分かりやすさと専門性を追求し、常にお客様の目的や問題意識を踏まえたコンサルティングをご提案いたします。

過少資本税制

過少資本税制とは、内国法人が海外の親会社や関連会社から資金提供を受ける際に、負債利子が損金算入、支払配当が損金不算入という税務上の取扱いを利用して、出資に代えて過大に借入金等を増やすことにより、損金算入額を増加させる行為に対する国際的租税回避の防止措置をいい、出資と貸付けの比率が一定割合を超える場合に、その超える部分に対応する支払利子の損金算入を認めない制度です。

具体的には、内国法人が国外支配株主または資金供給者等に負債利子等を支払う場合において、その国外支配株主等および資金提供者等に対する平均負債残高が、国外支配株主等の資本持分の3倍に相当する金額を超えるときは、当該事業年度において国外支配株主等および資金提供者等に支払う負債利子等の額のうち、その超える部分に相当する負債利子等の額は損金の額に算入できないこととなります。

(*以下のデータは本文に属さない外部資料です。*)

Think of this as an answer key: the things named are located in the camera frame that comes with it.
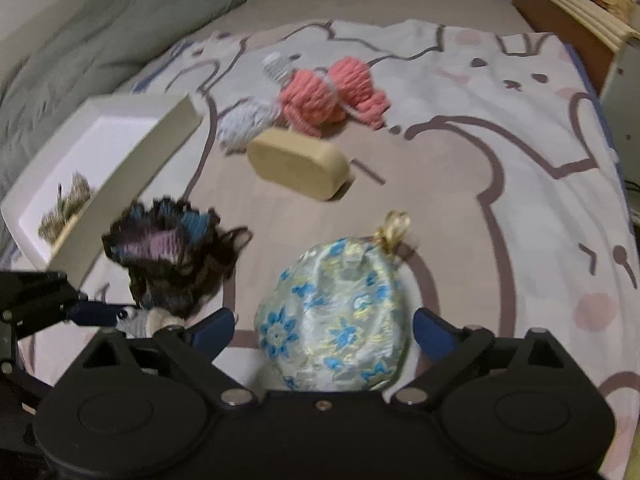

ここでいう「国外支配株主等」とは、非居住者または外国法人で、内国法人との間に、当該内国法人の発行済株式等の50%以上を直接または間接に保有する関係、その他内国法人の事業の方針等を実質的に決定できる関係にある者などをいいます。
「資金供給者等」は、国外支配株主等と内国法人との間に介在して、資金を融資する者、債務の保証を行う者などが該当します。
また、「負債利子等」には、通常の借入れに伴う支払利息に加えて、社債発行差金償却費等、一定の費用も含まれます。

なお、本制度に基づく規制は、当該内国法人の当該事業年度の総負債に係る平均負債残高が当該内国法人の自己資本の額の3倍に相当する金額以下となる場合には適用がありません(いわゆる「セーフハーバールール」)ので、過少資本税制の適用の有無を検討するにあたっては、まずこのセーフハーバールールの適用があるか否かを検討し、この適用がないと判断された場合に、上述の規制の対象となる負債利子等の検討を行なうことになります。